> About this task
Scan the listing for "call" and copy out each line that has it.

> Dataset content
# # #

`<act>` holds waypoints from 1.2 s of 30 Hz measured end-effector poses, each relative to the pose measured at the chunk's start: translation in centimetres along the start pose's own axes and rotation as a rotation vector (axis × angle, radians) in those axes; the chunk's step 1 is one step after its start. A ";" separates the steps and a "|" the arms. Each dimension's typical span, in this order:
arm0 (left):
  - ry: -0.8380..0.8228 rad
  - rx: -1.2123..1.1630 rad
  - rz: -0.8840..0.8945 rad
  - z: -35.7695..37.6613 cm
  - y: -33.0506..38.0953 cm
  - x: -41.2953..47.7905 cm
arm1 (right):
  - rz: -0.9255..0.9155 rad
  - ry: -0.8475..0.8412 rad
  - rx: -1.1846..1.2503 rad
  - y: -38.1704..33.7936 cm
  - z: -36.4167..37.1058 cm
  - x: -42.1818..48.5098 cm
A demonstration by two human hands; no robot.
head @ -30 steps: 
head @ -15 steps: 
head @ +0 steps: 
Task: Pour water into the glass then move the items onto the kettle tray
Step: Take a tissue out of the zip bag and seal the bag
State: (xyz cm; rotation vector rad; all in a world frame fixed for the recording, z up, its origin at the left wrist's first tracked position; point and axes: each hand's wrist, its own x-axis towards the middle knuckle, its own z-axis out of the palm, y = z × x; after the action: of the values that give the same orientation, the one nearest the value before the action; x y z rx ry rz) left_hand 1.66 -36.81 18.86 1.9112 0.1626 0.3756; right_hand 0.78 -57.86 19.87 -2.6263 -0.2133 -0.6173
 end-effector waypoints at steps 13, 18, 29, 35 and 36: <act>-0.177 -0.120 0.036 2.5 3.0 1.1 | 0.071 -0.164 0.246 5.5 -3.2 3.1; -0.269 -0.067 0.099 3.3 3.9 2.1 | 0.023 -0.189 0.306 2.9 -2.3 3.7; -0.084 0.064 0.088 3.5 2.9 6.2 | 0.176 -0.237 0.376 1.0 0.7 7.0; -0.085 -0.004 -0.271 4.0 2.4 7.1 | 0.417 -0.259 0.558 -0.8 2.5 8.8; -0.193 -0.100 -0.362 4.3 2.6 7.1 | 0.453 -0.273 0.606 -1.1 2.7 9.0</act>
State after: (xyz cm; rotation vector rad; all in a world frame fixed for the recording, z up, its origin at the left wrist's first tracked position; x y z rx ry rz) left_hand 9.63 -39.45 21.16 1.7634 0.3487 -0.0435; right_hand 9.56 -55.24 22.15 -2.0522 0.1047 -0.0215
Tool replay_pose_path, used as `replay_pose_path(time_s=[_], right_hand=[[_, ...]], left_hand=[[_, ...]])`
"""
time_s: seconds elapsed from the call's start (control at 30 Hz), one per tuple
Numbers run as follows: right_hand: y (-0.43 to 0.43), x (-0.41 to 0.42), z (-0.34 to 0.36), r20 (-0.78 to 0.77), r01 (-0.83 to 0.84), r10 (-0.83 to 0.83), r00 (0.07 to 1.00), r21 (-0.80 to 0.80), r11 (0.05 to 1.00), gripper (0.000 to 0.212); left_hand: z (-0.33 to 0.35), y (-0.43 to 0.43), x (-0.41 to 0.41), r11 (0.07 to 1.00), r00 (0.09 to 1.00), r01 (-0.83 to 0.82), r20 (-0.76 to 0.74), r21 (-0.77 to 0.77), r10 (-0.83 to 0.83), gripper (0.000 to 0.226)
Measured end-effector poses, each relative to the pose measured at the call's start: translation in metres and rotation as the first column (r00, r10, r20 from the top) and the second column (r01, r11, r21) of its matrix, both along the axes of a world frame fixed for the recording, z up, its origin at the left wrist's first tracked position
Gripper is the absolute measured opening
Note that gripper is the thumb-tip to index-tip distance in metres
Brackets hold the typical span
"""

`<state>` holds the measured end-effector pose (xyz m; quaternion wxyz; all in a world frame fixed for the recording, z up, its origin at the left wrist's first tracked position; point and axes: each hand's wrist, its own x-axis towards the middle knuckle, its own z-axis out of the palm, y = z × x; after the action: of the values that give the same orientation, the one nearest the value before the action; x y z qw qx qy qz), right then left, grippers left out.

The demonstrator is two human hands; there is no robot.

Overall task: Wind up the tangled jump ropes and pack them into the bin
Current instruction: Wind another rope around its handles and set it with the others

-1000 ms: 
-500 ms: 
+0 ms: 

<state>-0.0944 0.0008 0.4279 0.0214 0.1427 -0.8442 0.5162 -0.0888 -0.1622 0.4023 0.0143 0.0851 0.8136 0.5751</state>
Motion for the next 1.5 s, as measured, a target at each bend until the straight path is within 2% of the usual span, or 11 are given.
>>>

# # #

> Exercise result
time_s: seconds elapsed from the call's start (control at 30 Hz), one per tuple
Measured end-effector poses, each relative to the pose measured at the call's start: translation in metres and rotation as the first column (r00, r10, r20 from the top) and the second column (r01, r11, r21) of its matrix, both along the axes of a world frame fixed for the recording, z up, its origin at the left wrist's first tracked position

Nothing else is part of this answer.